I size Timmy up. He snarls, lunges. I back up. I’m not worried. I’m pretty sure I can take him. Pretty sure. He does have an advantage. He’s built low to the ground and he has long nails. His hands look like claws. I wonder if he has a lot of teeth. The last kid I went for sank his baby teeth into my forearm and locked his mouth there for thirty seconds before I could escape. My arm looks like a pin cushion.
Most medical students choose pediatrics because they love kids. At least that’s my guess. And most pediatricians are by nature calm, nurturing, and nonviolent. They start by trying to connect to the kids on their level. Meaning, bribery. They wear dorky cartoon-character ties and offer sheets of stickers up front. They tell corny jokes that the kids hate. They talk in high pitched cartoon voices, which usually scare the kids rather than soothe them. As a last resort, they lie. They tell the kid that Mickey Mouse has moved inside the kid’s head and Doctor Happy wants to look at Mickey and Minnie’s new condo.
Like any kid is going to buy that. Especially a kid like Timmy who resembles a midget ultimate fighter. No way I’m going the Mickey Mouse route.
“Okay, Timmy,” I say, bending over him with my otoscope. “I’m going to find Nemo now. Did you know he just moved inside your head?”
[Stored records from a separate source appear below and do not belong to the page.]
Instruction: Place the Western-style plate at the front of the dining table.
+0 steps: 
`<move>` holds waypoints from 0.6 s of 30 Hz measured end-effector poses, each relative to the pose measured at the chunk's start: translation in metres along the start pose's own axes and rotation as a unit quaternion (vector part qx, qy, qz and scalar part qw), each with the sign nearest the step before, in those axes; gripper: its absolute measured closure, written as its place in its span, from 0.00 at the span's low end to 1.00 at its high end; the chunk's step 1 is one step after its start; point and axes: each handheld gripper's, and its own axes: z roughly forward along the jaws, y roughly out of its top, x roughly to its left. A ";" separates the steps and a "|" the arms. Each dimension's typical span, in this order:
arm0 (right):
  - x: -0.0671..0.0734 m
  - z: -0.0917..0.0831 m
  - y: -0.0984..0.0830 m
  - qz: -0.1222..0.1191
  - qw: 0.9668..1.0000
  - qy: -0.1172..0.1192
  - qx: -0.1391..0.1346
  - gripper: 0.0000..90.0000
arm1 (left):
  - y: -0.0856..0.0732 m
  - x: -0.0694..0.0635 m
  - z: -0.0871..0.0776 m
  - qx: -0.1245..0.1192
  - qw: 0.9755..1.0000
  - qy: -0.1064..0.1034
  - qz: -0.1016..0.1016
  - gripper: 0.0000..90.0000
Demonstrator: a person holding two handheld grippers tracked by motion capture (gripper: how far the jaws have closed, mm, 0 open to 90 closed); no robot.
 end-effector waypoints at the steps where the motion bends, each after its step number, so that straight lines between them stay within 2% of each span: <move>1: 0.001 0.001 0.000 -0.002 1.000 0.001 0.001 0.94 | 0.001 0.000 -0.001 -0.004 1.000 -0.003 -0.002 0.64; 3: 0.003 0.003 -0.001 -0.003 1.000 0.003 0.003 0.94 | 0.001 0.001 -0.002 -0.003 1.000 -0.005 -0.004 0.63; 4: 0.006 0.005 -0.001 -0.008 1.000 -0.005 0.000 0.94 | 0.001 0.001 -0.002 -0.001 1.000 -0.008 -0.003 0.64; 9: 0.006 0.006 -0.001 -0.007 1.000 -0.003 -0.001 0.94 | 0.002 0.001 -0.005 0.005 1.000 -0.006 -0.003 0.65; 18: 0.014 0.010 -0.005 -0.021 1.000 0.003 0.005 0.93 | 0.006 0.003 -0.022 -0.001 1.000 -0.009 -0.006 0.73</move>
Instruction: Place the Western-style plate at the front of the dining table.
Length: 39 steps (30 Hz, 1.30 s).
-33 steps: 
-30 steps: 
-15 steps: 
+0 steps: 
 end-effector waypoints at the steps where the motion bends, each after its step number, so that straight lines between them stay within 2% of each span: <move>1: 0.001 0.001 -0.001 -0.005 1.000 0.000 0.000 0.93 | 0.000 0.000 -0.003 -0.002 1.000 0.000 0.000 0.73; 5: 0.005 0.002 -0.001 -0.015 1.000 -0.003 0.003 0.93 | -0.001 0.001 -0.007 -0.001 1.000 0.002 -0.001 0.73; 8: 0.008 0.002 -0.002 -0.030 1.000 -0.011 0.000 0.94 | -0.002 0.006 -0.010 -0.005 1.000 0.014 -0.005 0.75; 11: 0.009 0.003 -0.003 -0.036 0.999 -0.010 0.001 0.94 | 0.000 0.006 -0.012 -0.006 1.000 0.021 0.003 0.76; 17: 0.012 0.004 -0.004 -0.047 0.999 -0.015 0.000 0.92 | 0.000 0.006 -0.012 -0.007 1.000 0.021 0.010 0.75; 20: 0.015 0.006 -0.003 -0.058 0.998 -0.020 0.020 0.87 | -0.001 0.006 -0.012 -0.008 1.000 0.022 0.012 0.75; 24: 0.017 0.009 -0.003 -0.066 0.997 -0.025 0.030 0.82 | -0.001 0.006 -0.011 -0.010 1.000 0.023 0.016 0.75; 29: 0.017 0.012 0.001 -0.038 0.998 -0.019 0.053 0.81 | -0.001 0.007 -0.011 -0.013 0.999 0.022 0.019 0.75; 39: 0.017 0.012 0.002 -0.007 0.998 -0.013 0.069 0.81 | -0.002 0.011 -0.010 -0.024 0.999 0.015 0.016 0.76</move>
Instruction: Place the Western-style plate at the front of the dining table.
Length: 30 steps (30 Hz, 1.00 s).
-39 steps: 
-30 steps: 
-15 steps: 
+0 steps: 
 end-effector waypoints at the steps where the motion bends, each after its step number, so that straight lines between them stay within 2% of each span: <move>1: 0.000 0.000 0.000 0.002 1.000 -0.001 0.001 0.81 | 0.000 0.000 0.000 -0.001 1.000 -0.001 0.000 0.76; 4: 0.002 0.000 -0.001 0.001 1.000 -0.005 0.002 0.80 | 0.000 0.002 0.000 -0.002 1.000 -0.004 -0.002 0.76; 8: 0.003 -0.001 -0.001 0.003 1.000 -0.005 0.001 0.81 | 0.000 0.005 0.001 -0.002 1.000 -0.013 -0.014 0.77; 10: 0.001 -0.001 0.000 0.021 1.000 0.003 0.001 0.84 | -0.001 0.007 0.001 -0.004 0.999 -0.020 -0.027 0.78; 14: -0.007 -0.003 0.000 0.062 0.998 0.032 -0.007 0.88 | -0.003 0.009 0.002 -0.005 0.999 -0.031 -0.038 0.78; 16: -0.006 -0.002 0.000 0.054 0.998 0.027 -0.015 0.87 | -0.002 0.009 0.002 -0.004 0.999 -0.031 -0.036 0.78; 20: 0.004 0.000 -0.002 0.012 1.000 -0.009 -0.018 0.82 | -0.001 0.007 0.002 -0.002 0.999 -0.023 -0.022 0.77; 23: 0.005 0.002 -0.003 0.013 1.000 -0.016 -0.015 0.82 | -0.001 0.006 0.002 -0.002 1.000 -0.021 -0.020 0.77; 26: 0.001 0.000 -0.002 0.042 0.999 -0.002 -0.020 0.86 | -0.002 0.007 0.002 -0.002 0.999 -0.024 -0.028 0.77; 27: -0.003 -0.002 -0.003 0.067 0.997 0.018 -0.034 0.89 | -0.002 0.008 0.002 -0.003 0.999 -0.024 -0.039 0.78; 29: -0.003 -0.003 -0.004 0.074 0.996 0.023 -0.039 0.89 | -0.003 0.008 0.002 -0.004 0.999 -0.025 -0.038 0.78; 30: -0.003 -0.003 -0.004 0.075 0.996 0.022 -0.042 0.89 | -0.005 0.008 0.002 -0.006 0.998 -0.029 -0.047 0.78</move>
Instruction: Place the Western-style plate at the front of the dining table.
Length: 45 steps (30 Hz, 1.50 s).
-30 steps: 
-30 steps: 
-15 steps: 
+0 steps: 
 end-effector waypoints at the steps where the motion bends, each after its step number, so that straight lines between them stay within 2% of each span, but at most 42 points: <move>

He slams his palms over his ears.
He glares at me. I regret the Nemo move. Fair enough. The idea of a Disney character lodged inside my skull would freak me out, too, even more than knowing I had an infection. I decide to go for total honesty.
“Timmy, okay, Nemo does not live inside your skull. Nobody does. All I’m going to do is take a quick look inside your ears to make sure that you don’t have any bad yucky gross gunk growing in there, okay?”
I step toward him.
He backs up.
I move left, he goes right. I circle right, he spins left. I fake left, go right.
I take him down. I scramble for my otoscope. Timmy squirms, but I’ve got him pinned.
Wait a minute? Have I lost my mind? What am I doing? He’s three.
So I’m straddling three-year-old Timmy’s chest. Somehow I manage to squirrel over and peer into each of his ears.
Damn. I was hoping for either beige or lobster red so I could call his ears clear or infected. Now I’m undecided. Worse, the glance into each of Timmy’s ears leaves me vulnerable. He grabs my stethoscope, holds it up to his mouth, and screams. My eardrums explode. I howl and loosen my grip. That’s all the daylight Timmy needs. He wriggles away and streaks toward the door. I reach from the floor, a conga drum sound pounding inside my head—bambada bam bambada baaaa—snag Timmy’s ankle and reel him back in.
“Timmy, I just want to see if you’re all right,” I say, the words banging against my head like a rap song. “I want, to, check, your, vital signs. It won’t hurt a bit. I promise.”
I try a reassuring grin.
Timmy growls and kicks me in the throat.
“Grrragh,” I moan. I fold my arms under his knees and wrestle him back down.
“Fun times, huh?” I say. “Okay, I’m going to count your heartbeats. You want to count with me?”
“You’re hurting him.” A tortured voice from across the room.
“I think it’s the other way around,” I say.
“I doubt that,” I mutter. “Kid’s a midget wrestler. A pro.”
I try my best then to hear his heart and lungs. Between Timmy’s wailing and the mom’s repeated complaints, I can’t hear a thing. I try to locate his pulse. Can’t. Resigned, I lean back and look at Timmy. The kid certainly seems lively, no sign of lethargy, even though I can’t track any vitals. At least not yet. I won’t give up. Two reasons. First, I’m in medical school and I’m extremely conscientious, bordering on dogged. Second, I don’t want to get marked down.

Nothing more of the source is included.